A Prospective Study to Evaluate the Effectiveness of Edoxaban for the Resolution of Left Atrial Thrombosis in Patients with Atrial Fibrillation

Patti G.;
2022-01-01

Abstract

Available evidence on left atrial (LA) thrombus dissolution in patients with atrial fibrillation (AF) largely refers to the use of vitamin K antagonist oral anticoagulants (VKAs), showing >50% thrombus resolution over a 4-week to 12-month treatment period. Available data on non-vitamin K antagonist anticoagulants (NOACs) in this setting are limited and derive from isolated case reports or observational small-sized investigations with dabigatran, rivaroxaban or apixaban.

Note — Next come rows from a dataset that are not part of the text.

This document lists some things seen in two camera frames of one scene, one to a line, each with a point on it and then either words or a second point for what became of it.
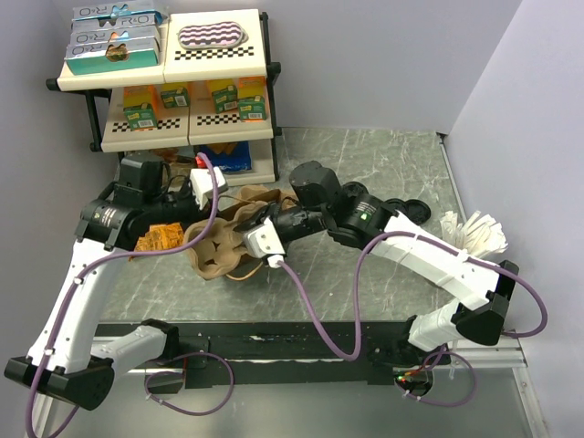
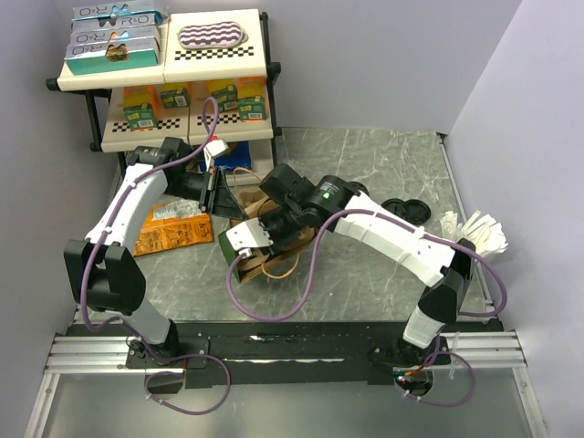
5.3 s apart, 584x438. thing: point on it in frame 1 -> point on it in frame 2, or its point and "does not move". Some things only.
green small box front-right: [253, 108] does not move
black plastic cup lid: [417, 211] does not move
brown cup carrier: [219, 253] -> [255, 202]
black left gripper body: [183, 208] -> [211, 204]
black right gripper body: [297, 220] does not move
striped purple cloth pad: [216, 35] does not move
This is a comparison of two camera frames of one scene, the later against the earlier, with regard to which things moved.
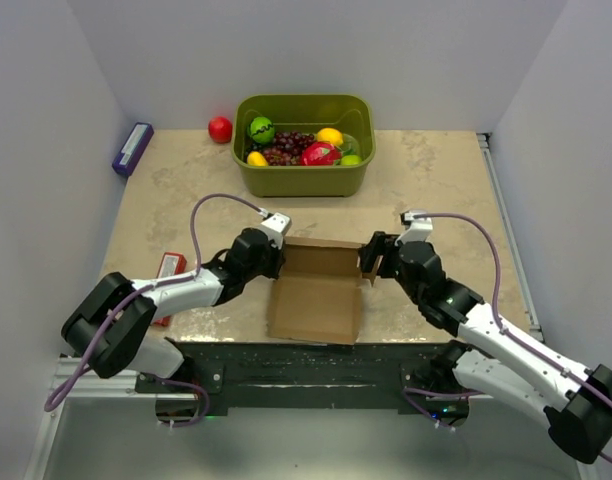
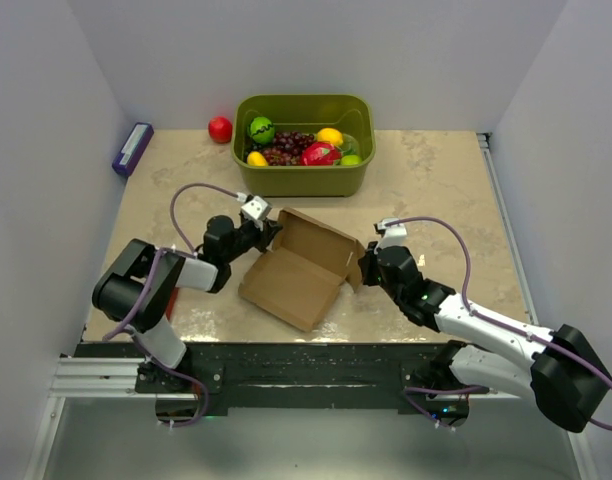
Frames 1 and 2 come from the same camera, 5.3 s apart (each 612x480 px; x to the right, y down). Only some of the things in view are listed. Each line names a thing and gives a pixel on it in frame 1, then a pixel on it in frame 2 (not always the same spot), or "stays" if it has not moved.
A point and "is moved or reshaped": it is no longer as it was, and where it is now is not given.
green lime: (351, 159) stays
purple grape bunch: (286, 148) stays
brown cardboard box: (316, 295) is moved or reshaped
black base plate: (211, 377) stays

The aim of this study was to investigate the extent of thrombus resolution with edoxaban therapy in patients with AF and LA thrombosis. We conducted a prospective, observational, open-label pilot study in seven Italian institutions. We included a total of 25 patients with non-valvular AF and LA (or left atrial appendage (LAA)) thrombosis, documented by transesophageal echocardiography (TEE). All patients received edoxaban OD treatment (n = 23 on 60 mg daily; n = 2 on 30 mg daily) and underwent TEE examination after 4 weeks. The primary endpoint was the percentage of patients with complete thrombus resolution by TEE imaging at 4 weeks. The mean age of the study population was 68.3 ± 10.8 years with a female population of 16%. AF was permanent in all cases, with a mean arrhythmia duration of 4.3 ± 1.7 years. CHA2DS2-VASc and HAS-BLED scores were 3.2 ± 1.5 and 1.9 ± 1.1, respectively. We were able to demonstrate a complete thrombus resolution in 14 patients (56%) at 4 weeks. In patients with residual atrial thrombosis (n = 11), we observed a 15.4 ± 14.9% reduction in the thrombus area from baseline. As compared with patients without thrombus dissolution, those with thrombus resolution had a numerically lower-indexed LA diameter (27.9 ± 9.3 vs 34.8 ± 16.1 mm/m2), a smaller maximum thrombus area at baseline (45.5 ± 44.6 vs 63.9 ± 43.5 mm2), a higher left ventricular ejection fraction (47.4 ± 21.0% vs 38.4 ± 20.6%) and higher maximum LAA flow velocities (26.3 ± 15.2 vs 19.3 ± 10.0 cm/s). Figures on the percentage of thrombus resolution in this study are comparable to those reported in the literature for the other OACs. We conclude that, in patients with AF, the use of edoxaban is associated with a >50% resolution of atrial thrombus at 4 weeks, similar to studies using VKAs and the other NOACs (ClinicalTrials.gov identifier number: NCT034899395).